In 2006, the Rudolf Augstein Foundation enabled the University of Hamburg to establish an endowed professorship with a budget of one million euros for a five-year period. This marked the first endowed professorship ever dedicated exclusively to journalism. Following a regular appointment procedure, Volker Lilienthal was appointed in early 2009 and took up his position in the winter semester of 2009/10, holding the Rudolf Augstein Endowed Professorship for the Practice of Quality Journalism.
Over the subsequent sixteen years, he consistently advocated the concept of “professionalization through scholarship” (Kurt Koszyk). His teaching aimed to equip students with a competent, research-based understanding of journalism as a profession serving the public interest. Scholarly methods and findings—particularly from audience research—were frequently incorporated. Lilienthal placed particular emphasis on structured investigative methods and ethically responsible professional practice.
In his research, he focused on structural transformations such as digital journalism and, in this context, on specific journalistic innovations, including Correctiv, while also maintaining a critical perspective. Notably, in 2000 he became the first journalism scholar to conduct an in-depth observational study of the editorial offices of BILD, interviewing 43 journalistic staff members.
According to another guiding principle of Lilienthal’s work, journalism research should benefit not only scholars and the academic community but also those being studied. This objective underpinned a research project scheduled for completion in 2026 on digital security and source protection in sensitive investigative reporting. As part of the project, more than 230 female journalists received training in security techniques. Additional project components contributed to sustained knowledge transfer into journalistic practice.

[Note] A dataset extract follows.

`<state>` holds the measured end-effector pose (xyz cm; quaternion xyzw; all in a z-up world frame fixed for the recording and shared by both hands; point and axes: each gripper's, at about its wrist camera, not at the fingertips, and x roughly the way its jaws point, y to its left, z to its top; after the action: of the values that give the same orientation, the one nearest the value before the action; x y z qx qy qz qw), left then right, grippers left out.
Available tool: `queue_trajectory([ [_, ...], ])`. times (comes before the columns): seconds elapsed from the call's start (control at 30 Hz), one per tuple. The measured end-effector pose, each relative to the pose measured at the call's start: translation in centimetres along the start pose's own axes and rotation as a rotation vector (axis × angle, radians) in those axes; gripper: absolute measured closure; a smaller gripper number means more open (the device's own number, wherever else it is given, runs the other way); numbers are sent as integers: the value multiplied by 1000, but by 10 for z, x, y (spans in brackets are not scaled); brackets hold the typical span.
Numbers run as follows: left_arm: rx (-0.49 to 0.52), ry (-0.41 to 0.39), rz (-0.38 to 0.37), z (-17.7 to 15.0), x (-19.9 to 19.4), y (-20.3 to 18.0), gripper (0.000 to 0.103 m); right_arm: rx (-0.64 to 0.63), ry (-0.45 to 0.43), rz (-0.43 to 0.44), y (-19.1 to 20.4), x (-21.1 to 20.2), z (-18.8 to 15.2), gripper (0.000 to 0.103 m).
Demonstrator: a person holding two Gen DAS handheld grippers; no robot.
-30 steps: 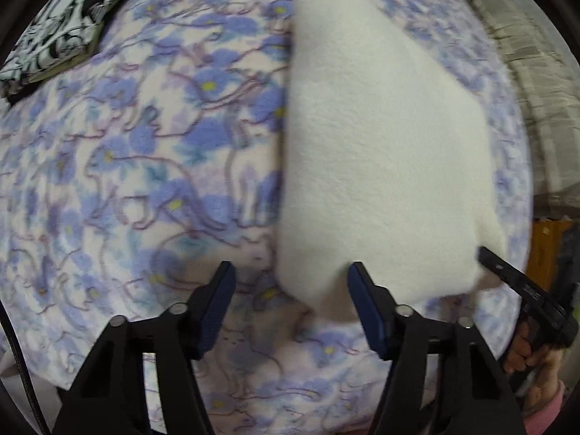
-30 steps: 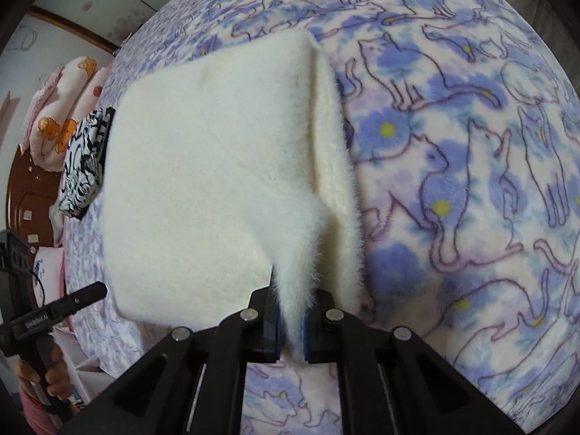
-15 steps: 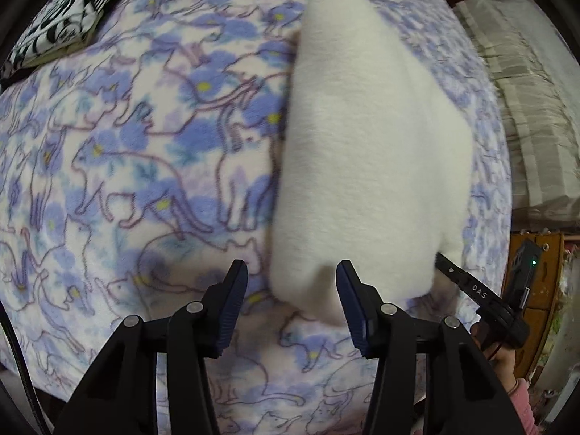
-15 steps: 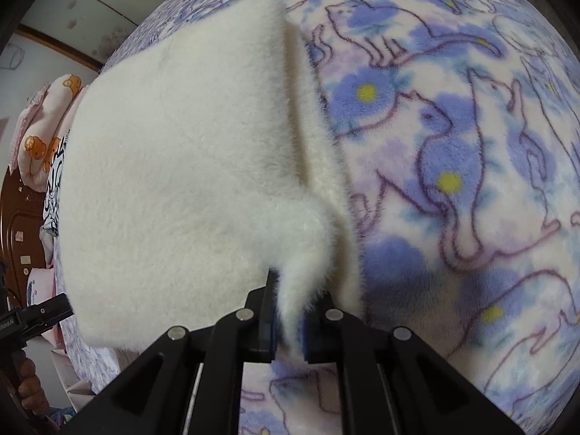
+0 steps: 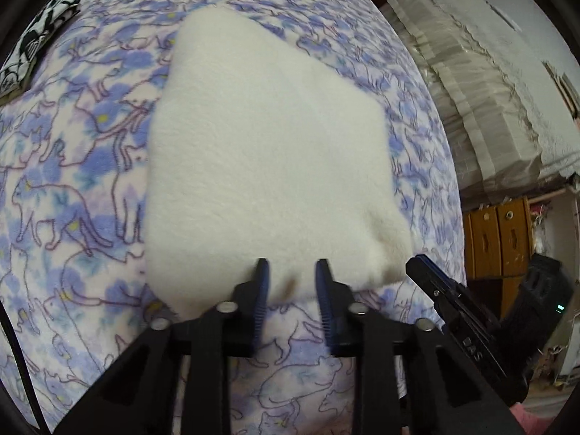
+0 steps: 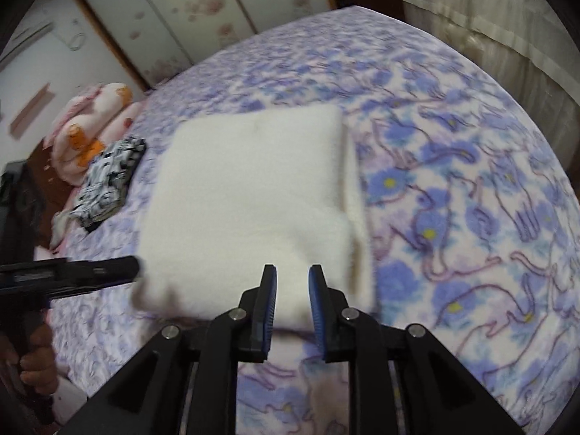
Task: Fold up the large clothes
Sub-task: 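Press the folded cardigan flat with the closed tips of both tools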
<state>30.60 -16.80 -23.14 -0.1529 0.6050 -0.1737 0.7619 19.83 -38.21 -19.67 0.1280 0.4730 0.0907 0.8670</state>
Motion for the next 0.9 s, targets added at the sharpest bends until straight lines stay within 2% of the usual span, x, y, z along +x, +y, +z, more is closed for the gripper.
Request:
queue_trajectory([
  [0.03,7,13,1,-1,5,-4,92,-24,0,12,7,2,-1,84],
  [0.2,-21,27,3,-1,25,-5,92,-36,45,91,27,34,-4,99],
  [0.27,-31,23,18,2,31,-1,92,-26,51,105,34,45,-5,102],
  [0.5,-98,55,30,10,56,17,93,-38,102,112,47,85,-8,102],
  [0.67,-136,58,67,14,75,31,100,-71,130,91,49,106,-7,103],
  [0.9,-230,47,12,9,72,49,102,-73,143,129,34,104,-6,103],
])
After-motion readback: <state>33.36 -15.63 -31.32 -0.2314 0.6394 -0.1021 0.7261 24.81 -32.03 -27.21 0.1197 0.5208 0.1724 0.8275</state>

In teaching, Lilienthal consistently sought cooperation with newsrooms, enabling students of Journalism and Communication Studies to develop journalistic products—ideally with prospects for actual publication. One example is a special supplement on European policy produced for Der Tagesspiegel during the winter semester of 2019/20. On a smaller scale, journalists from media outlets such as Hamburger Abendblatt, Der Spiegel, NDR, and DIE ZEIT regularly contributed to seminars, providing practice-oriented training for UHH master’s students. In cooperation with the Hamburg community broadcaster TIDE, students also produced content for radio and television.
A particularly sustained collaboration developed with the Netzwerk Recherche. Under Lilienthal’s supervision, students produced a conference newspaper for the annual NR conference in Hamburg for ten consecutive years. Seminar participants met prominent figures such as New York Times journalist Anton Troianovskiy and ARD correspondent Sophie von der Tann, and also attended the conference itself, including numerous educational workshops.
Equally long-term was the cooperation with the Otto Brenner Foundation. Since 2013, selected students have annually participated in the preselection of more than 500 submissions for the Otto Brenner Prize as part of an extracurricular project. This prestigious journalism award was also the focus of a project-based workshop within the curriculum during the winter semester of 2024/25. The award-winning works of 2024 were analyzed as exemplars of quality journalism, and the production processes behind the prize-winning articles, films, radio features, web specials, and podcasts were reconstructed through interviews with their creators. The foundation published the results of this project on its website.
In 2012, Lilienthal brought the renowned journal Message – International Journal of Journalism, founded in 1999 by Prof. Dr. Michael Haller (University of Leipzig), to the University of Hamburg, where a new editorial team was established. Members of the editorial staff were given opportunities to pursue doctoral studies, supported by the Hans Böckler Foundation. The overall project was made possible by funding from the Hamburg | Schleswig-Holstein Media Foundation. Unfortunately, the journal ceased its print publication in 2014 due to insufficient subscription revenues and the absence of follow-up funding.
Nevertheless, "Message" continued to be published online via its own website, which was also frequently used as a training platform for students. For many years, the editor was Malte Werner, a doctoral candidate supervised by Volker Lilienthal. The website content produced over the years at message-online.com is now hosted by the University of Hamburg’s Center for Sustainable Research Data Management. In addition, a digital repository has been established for all print issues of the quarterly journal published since 1999, in cooperation with the DFG-funded project media/rep/ at the University of Marburg.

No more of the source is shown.